Para demostrar el potencial de la proyección de imagen de SD-TIRF, que un ensayo fue desarrollado debe revelar la organización espacio-temporal de complejos de adhesión célula-matriz y su interacción con el citoesqueleto durante la adhesión celular. Por lo tanto, adherente HeLa o, alternativamente, NIH3T3 células fueron transfectadas con YFP-vinculina y RFP-Lifeact de 18-24 h, tripsinizaron y semillas en platos de fondo de vidrio recubierto de fibronectina. Estas líneas celulares fueron elegidas por su citoesqueleto pronunciado y mayor robustez en vivo imagen experimentos frente a, por ejemplo, células primarias. No los podrían soportar la proyección de imagen en condiciones muy delicadas como son tras tratamiento con tripsina. En el microscopio, células de YFP/RFP-expresión fueron seleccionadas y el proceso de adhesión observado durante un 60 minutos Time-lapse (películas 1 y 2 yfigura 2 ). Este ensayo específico raramente y no claramente descrito en la literatura17,18. Por otra parte, la formación de adherencias sobre todo ha sido investigada en por ejemplo, migración de células19,20. Por lo tanto, teníamos que adaptar esta metodología (línea celular, capa, medio, composición) para llevar a cabo los experimentos descritos en este documento.

Como era de esperar, las células eran forma redonda al principio y sólo débilmente adherente, mientras que protrusiones de membrana fueron detección del medio ambiente y hacer contacto con el sustrato. Contactos célula-matriz consolidaron rápidamente a la formación de adherencias naciente llamada20,21 (figura 2A, TIRF-488 canal, tiempo puntos 0-4.5 min).
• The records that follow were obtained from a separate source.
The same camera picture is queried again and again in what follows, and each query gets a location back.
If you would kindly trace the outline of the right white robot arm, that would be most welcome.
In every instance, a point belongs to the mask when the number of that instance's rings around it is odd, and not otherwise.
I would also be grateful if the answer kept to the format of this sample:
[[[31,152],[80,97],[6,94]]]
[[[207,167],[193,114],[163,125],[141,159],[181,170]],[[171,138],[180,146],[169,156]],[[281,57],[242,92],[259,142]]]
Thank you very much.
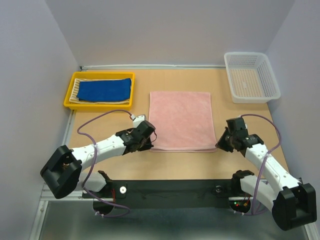
[[[316,222],[316,190],[290,175],[272,156],[279,145],[268,149],[258,135],[249,134],[243,115],[228,119],[226,123],[215,146],[225,152],[240,152],[259,171],[258,175],[249,170],[234,173],[231,193],[252,196],[253,201],[260,202],[271,212],[277,226],[284,231]]]

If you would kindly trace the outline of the pink towel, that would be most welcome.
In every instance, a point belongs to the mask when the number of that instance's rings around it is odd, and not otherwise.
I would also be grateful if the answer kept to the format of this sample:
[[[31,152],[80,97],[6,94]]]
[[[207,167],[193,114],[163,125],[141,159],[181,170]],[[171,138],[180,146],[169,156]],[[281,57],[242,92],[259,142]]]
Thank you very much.
[[[213,153],[216,148],[211,94],[152,91],[148,120],[155,126],[152,152]]]

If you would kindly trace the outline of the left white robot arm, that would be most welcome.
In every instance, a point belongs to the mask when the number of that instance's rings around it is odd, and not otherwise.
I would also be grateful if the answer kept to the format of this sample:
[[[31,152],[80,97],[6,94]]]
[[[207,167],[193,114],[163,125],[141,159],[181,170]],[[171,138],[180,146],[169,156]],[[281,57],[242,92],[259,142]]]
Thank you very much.
[[[56,199],[72,193],[80,183],[83,170],[109,158],[123,156],[153,147],[150,137],[156,128],[147,120],[111,137],[83,147],[58,147],[40,171]]]

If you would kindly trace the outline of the blue towel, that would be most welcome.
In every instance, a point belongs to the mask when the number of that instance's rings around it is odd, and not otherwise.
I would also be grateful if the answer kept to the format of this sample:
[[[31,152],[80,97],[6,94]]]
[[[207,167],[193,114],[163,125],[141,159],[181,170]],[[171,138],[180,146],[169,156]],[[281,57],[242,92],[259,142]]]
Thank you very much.
[[[122,102],[131,96],[130,78],[81,81],[76,97],[86,102]]]

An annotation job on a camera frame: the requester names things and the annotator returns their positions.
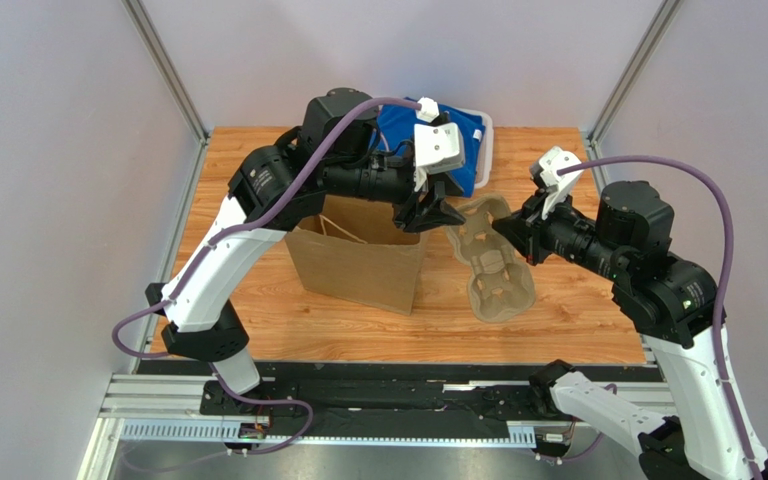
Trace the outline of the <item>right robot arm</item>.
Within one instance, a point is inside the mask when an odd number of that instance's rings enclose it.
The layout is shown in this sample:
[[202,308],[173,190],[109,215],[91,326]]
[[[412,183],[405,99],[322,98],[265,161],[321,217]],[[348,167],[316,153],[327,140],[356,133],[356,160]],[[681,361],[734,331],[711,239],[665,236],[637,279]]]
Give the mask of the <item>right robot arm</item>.
[[745,454],[718,376],[712,337],[717,285],[670,251],[673,208],[645,181],[619,181],[589,219],[565,200],[545,210],[538,190],[493,229],[530,265],[557,255],[612,284],[612,299],[650,347],[676,412],[646,410],[556,360],[531,383],[550,415],[590,424],[634,455],[650,479],[768,479],[758,439]]

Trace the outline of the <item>cardboard cup carrier tray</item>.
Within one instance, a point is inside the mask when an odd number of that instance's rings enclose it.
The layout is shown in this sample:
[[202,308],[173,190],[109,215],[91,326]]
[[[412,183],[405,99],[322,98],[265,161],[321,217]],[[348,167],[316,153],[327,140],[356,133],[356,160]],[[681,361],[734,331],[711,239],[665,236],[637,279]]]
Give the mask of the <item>cardboard cup carrier tray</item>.
[[505,198],[484,195],[458,211],[465,223],[445,232],[454,257],[470,269],[466,292],[474,316],[485,323],[502,323],[532,308],[536,291],[530,267],[492,228],[494,220],[511,214]]

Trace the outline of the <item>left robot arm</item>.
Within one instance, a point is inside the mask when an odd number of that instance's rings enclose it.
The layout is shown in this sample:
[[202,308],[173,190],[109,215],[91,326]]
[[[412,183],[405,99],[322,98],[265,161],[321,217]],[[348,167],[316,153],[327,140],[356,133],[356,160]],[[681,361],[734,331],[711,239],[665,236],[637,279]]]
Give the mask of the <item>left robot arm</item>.
[[254,389],[261,377],[230,297],[260,257],[331,195],[389,204],[406,233],[460,225],[449,198],[461,191],[452,171],[464,161],[458,125],[430,98],[352,88],[313,98],[299,126],[242,161],[183,268],[147,287],[151,310],[167,320],[166,350],[209,363],[228,391]]

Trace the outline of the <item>brown paper bag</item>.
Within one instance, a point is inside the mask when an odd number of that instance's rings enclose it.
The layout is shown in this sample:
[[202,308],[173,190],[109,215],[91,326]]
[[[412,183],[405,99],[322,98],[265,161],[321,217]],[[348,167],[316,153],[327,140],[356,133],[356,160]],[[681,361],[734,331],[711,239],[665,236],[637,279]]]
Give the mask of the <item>brown paper bag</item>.
[[284,237],[303,287],[401,315],[413,310],[429,234],[399,230],[388,203],[329,196]]

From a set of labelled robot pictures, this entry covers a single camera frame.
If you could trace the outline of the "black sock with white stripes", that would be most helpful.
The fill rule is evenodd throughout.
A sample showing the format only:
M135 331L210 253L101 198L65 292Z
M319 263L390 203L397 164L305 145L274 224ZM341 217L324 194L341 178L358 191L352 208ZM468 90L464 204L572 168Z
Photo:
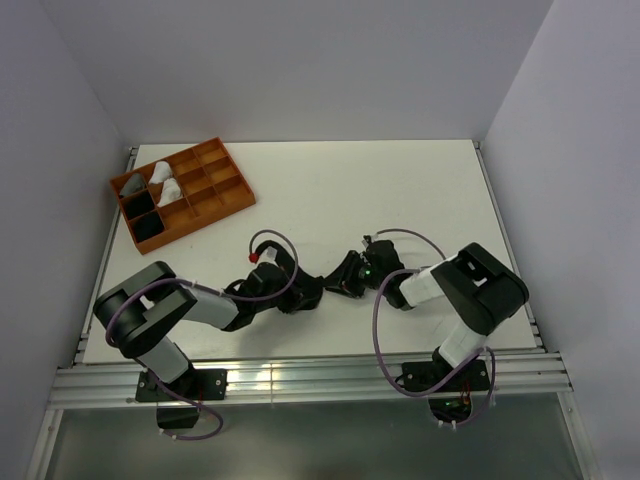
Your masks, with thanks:
M128 220L140 217L155 209L155 203L148 190L124 197L122 206L124 216Z

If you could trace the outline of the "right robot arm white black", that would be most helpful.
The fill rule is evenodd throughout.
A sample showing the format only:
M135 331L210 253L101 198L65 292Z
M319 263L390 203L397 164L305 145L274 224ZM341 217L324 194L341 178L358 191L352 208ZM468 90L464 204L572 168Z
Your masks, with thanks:
M403 311L446 300L458 320L434 354L433 378L443 389L455 389L466 379L467 357L529 301L524 281L478 243L421 270L407 269L390 240L366 236L364 244L363 252L348 252L324 288L350 298L376 290Z

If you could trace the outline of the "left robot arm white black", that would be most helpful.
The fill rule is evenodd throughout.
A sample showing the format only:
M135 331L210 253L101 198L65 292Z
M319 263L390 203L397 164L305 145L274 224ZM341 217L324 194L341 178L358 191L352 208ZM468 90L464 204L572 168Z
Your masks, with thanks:
M323 277L296 267L286 253L259 263L221 295L178 278L166 262L156 261L98 297L93 314L110 346L151 370L170 398L183 399L193 391L195 375L188 357L168 338L179 321L235 332L266 310L315 309L323 287Z

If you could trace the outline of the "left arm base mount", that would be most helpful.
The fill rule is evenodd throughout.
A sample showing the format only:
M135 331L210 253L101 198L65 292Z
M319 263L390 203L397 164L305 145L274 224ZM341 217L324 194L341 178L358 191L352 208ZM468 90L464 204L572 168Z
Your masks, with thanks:
M204 416L202 404L205 401L222 401L226 395L227 371L225 369L195 369L190 367L183 375L171 383L157 383L149 372L139 375L135 393L137 403L155 403L156 423L164 430L182 433L193 428ZM197 406L183 402L182 407L160 406L160 403L177 402L169 395L170 390Z

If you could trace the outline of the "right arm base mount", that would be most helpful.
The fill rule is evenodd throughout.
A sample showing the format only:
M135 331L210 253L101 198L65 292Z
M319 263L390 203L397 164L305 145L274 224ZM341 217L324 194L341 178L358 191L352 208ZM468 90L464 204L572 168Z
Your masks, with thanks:
M404 362L395 382L407 391L423 392L432 388L452 371L453 368L444 360ZM438 389L437 393L464 397L476 392L486 392L492 385L486 363L480 359L473 359Z

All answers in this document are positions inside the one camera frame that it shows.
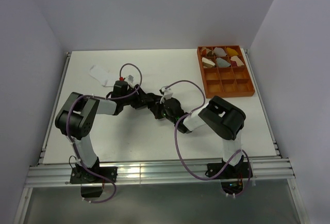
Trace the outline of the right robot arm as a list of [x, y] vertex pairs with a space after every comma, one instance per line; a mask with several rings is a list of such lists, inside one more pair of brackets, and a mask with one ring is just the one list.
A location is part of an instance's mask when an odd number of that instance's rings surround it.
[[190, 114], [183, 111], [179, 100], [175, 98], [149, 104], [148, 109], [156, 119], [166, 118], [183, 134], [209, 126], [222, 140], [223, 168], [218, 178], [230, 179], [241, 175], [244, 160], [241, 130], [246, 119], [241, 109], [218, 96]]

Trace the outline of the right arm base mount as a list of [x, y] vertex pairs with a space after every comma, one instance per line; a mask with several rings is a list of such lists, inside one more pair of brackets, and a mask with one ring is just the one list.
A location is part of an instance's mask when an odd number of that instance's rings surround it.
[[[224, 162], [220, 163], [209, 163], [207, 164], [207, 170], [205, 176], [212, 177], [216, 175], [222, 167], [225, 165]], [[243, 162], [240, 165], [232, 166], [228, 165], [223, 172], [217, 177], [217, 179], [248, 179], [252, 178], [253, 173], [249, 167], [248, 162]]]

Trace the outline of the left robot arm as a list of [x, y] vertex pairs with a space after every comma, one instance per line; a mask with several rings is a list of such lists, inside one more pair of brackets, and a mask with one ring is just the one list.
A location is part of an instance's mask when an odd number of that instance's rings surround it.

Estos últimos son positivo de la vinculina, punto-como las estructuras en el lado ventral de la célula. Las estructuras eran claramente visibles en las imágenes TIRF. En el inicio de la formación de adherencias, actinia se distribuye uniformemente en la celda y no localizar a estos principios complejos (figura 2A, canal SD-561). En el transcurso del tiempo, complejos de adhesión ampliado y maduraron a adherencias focales (figura 2). Estas estructuras alargadas eran predominante evidentes en la periferia de la célula (Figuras 2A + B) y resultaron de fuerzas que se ejercen por las fibras de acto-miosina. Estas fibras se comenzaron a conectar a los complejos de adhesión, así tirando de ellos hacia el centro de la célula e inducir el fortalecimiento de las adherencias célula-matriz, así como la agrupación de las fibras de actina21. Al parecer, la célula también aplanado como resultado de la formación de redes de actina (figura 2A, vista XZ). SD-proyección de imagen de prueba para el método de elección, ya que permite visualizar este proceso desde una perspectiva completa y con alta sensibilidad, resolución espacial. En un informe anterior17, TIRF solo sólo podría dejar especular sobre el origen de las adherencias periféricas, mientras que la proyección de imagen de SD-TIRF reveló claramente su asociación con filopodios (figura 2B, momento 17 min, punta de flecha blanca). De hecho, las fibras de actina emergente, centripetally, de adherencias focales llegó a ser visibles después de 27 minutos (figura 2B, flecha amarilla).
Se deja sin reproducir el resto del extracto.